Now, with AI, we might ask AI to assess a programmer’s skills and suggest opportunities for improvement based on their code repository or other proof of work. Or an AI can watch a user’s progress through a coding assignment in a course and notice not just what the user “got wrong,” but what parts they flew through and which ones took longer because they needed to do research or ask questions of their AI mentor. An AI native assessment methodology not only does more, it does it seamlessly, as part of a far superior user experience.
We haven’t rolled out all these new features. But these are the kind of AI native things we are trying to do, things that were completely impossible before we had a still largely unexplored toolbox that daily is filled with new power tools. As you can see, what we’re really trying to do is to use AI to make the interactions of our customers with our content richer and more natural. In short, more human.
One mistake that we’ve been trying to avoid is what might be called “putting new wine in old bottles.” That is, there’s a real temptation for those of us with years of experience designing for the web and mobile to start with a mockup of a web application interface, with a window where the AI interaction takes place. This is where I think “AI first” really is the right term. I like to see us prototyping the interaction with AI before thinking about what kind of web or mobile interface to wrap around it. When you test out actual AI-first interactions, they may give you completely different ideas about what the right interface to wrap around it might look like.

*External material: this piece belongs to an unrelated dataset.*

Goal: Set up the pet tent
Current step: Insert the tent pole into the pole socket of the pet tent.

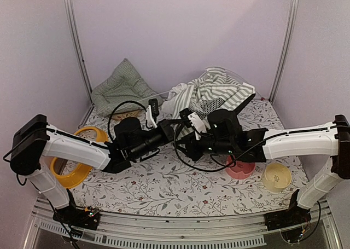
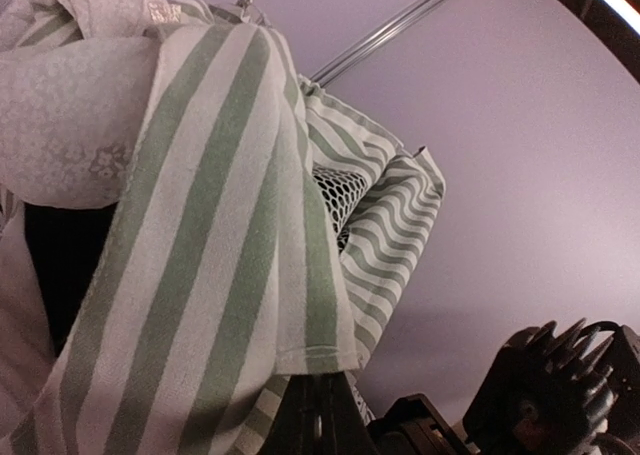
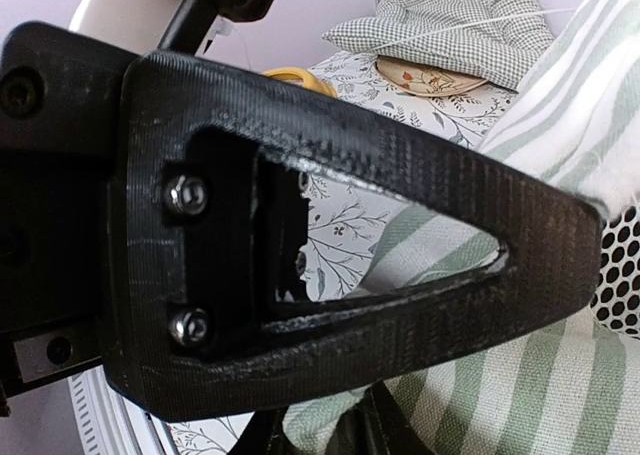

There’s another mistake to avoid, which is to expect an AI to be able to do magic and not think deeply enough about all the hard work of evaluation, creation of guardrails, interface design, cloud deployment, security, and more. “AI native” does not mean “AI only.” Every AI application is a hybrid application. I’ve been very taken with Phillip Carter’s post, LLMs Are Weird Computers, which makes the point that we’re now programming with two fundamentally different types of computers: one that can write poetry but struggles with basic arithmetic, another that calculates flawlessly but can’t interact easily with humans in our own native languages. The art of modern development is orchestrating these systems to complement each other.
This was a major theme of last week’s AI Codecon Coding with AI. The lineup of expert practitioners explained how they are bringing AI into their workflow in innovative ways to accelerate (not replace) their productivity and their creativity. And speaker after speaker reminded us of what each of us still needs to bring to the table.
Chelsea Troy put it beautifully:
Large language models have not wholesale wiped out programming jobs so much as they have called us to a more advanced, more contextually aware, and more communally oriented skill set that we frankly were already being called to anyway…. On relatively simple problems, we can get away with outsourcing some of our judgment. As the problems become more complicated, we can’t.
The problems of integrating AI into our businesses, our lives, and our society are indeed complicated. But whether you call it “AI native” or “AI first,” it does not mean embracing the cult of “economic efficiency” that reduces humans to a cost to be eliminated.
No, it means doing more, using humans augmented with AI to solve problems that were previously impossible, in ways that were previously unthinkable, and in ways that make our machine systems more attuned to the humans they are meant to serve. As Chelsea said, we are called to integrate AI into “a more advanced, more contextually aware, and more communally oriented” sensibility. AI first puts humans first.